Our retail business was in a Quonset hut, once the tack room for the ranch, now set alone, down a woodland path in a lower grove. I said at the time that I would deeply miss the creativity of the little shop, but even more I would grieve for the loss of a friend who had regularly visited me there for the past four years.
He first came visiting as I ate my lunch in our storage/shipping building, strutting and waddling as he ventured closer, dipping his head from side to side yet looking full on, one eye at a time. I had previously heard him high up in the redwood tree making that distinctive, almost electronically resonant – “Krronk, Krronk.” He also cawed like a crow, but deeper. And “clicked.”
I shared my apple and he began to visit every day at lunchtime, sometimes waddling just inside the front door to the shop, peeking to see if I was there. We soon moved on to unshelled peanuts, which were an immediate hit, and it became our routine. If he arrived early I would say, “You’re an early bird. It isn’t lunchtime yet.” And he would perch in the baby oak tree across from the front door and wait. We began a ritual and it was always the same.
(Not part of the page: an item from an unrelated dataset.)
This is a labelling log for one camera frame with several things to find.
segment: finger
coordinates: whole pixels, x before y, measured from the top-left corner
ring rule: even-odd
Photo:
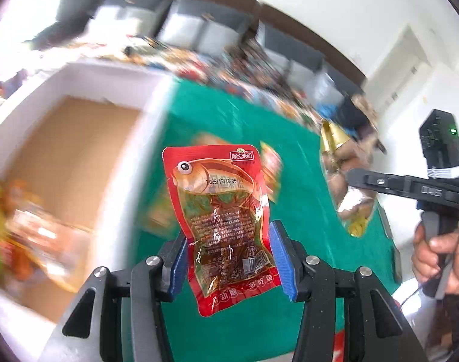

I would feed him the peanuts on the top of the fence post across the parking lot, signaling that it was time by making what I thought might approximate the raven clicking noise and he would fly to the higher gatepost and wait for me to deposit the peanuts. Our interaction was amazing and I chose to believe that it went beyond food.
I was recently reminded of my special communication with this wild creature when I read a piece in the latest edition (January-February 2016) of Minnesota Conservation Volunteer magazine where Chet Myers writes about corvids (crows and ravens), explaining their unusual intelligence and ability to relate and recognize individual human beings.
“Sometimes ravens give voice to their memories. Because of the physical structure of their multiple larynxes, ravens and crows are capable of wide-ranging vocalizations,” he writes. “A raven residing in a national park campground learned to imitate the gurgling sound of a flushing toilet, much to the consternation of visiting campers. Naturalist David Barash was studying marmots in Olympic National Park in an area where some blasting excavation had taken place three weeks earlier. One day he heard a voice calling out ‘Three, two, one,’ followed by the sound of a small explosion. He nervously called out, ‘Who’s there?’ Then he spotted the noise-maker – a raven in a nearby tree.”
I think often about my raven friend. I would like to think he remembers me.